Statistical analysis tools include linear and nonlinear modeling, classical statistical test, time series analysis, classification, and clustering as well as other capabilities. Further, R can readily be extended through functions and extensions; the R community is well known for active contributions of many packages.
Finally, R has powerful visualization tools. These range from simple charts to publication quality graphs, through dynamic visualization, to interactive graphics. Visualization is key to successful data analytics – it helps the person doing the analysis to better understand the results and is an invaluable tool for explaining the results to others. This may well be the most important aspect of data analytics – providing information that can be used to make decisions.
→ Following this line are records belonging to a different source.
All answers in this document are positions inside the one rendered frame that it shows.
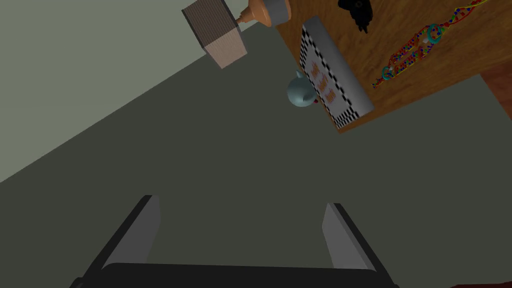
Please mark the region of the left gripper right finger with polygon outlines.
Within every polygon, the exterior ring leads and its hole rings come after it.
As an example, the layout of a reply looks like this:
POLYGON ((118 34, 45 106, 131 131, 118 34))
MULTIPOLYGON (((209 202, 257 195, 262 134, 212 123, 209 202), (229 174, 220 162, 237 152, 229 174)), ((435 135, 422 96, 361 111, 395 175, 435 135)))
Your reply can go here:
POLYGON ((377 254, 341 204, 327 204, 322 232, 335 269, 385 272, 377 254))

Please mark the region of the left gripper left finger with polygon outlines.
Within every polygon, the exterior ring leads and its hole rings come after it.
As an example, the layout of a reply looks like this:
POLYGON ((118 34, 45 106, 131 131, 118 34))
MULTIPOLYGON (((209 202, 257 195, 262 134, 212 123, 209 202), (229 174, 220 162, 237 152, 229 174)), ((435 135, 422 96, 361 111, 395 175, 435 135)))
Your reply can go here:
POLYGON ((92 262, 93 270, 112 263, 145 263, 161 225, 157 195, 145 195, 92 262))

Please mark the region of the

Join us in this full day seminar and learn from one of the leading authorities on R.
In This Workshop
This workshop will provide a practical introduction to this comprehensive platform. Participants will learn to import data into R from a variety of sources; clean, recode, and restructure data; and apply R’s many functions for summarizing, modeling, and graphing data. Both basic and more advanced forms of data analysis and graphics will be covered. Additional topics include navigating R’s comprehensive help systems, practical advice for processing data, common programming mistakes to avoid, and useful functions for data mining.
Course Outline
I. Introduction – An introduction to R: R syntax and data structures; working interactively and in batch; alternative IDEs and GUIs; adding functionality through packages; common programming mistakes; getting unstuck – where to find answers to your questions.
II. Data Management – Importing, cleaning, and reformatting data: transforming and recoding variables; subsetting, merging, and aggregating data; control structures; userwritten functions.
III. Graphics – Taking advantage of R’s powerful graphics: creating basic and advanced graphs; customizing and combining graphs; innovative methods for visualizing complex data.
IV. Statistical Analysis and Data Mining – Using R for description, prediction, and classification: descriptive statistics and multiway tables; ANOVA variants; regression (e.g., linear, logistic, poisson), classification trees, cluster analysis, and other multivariate methods; dealing effectively with missing data; going further.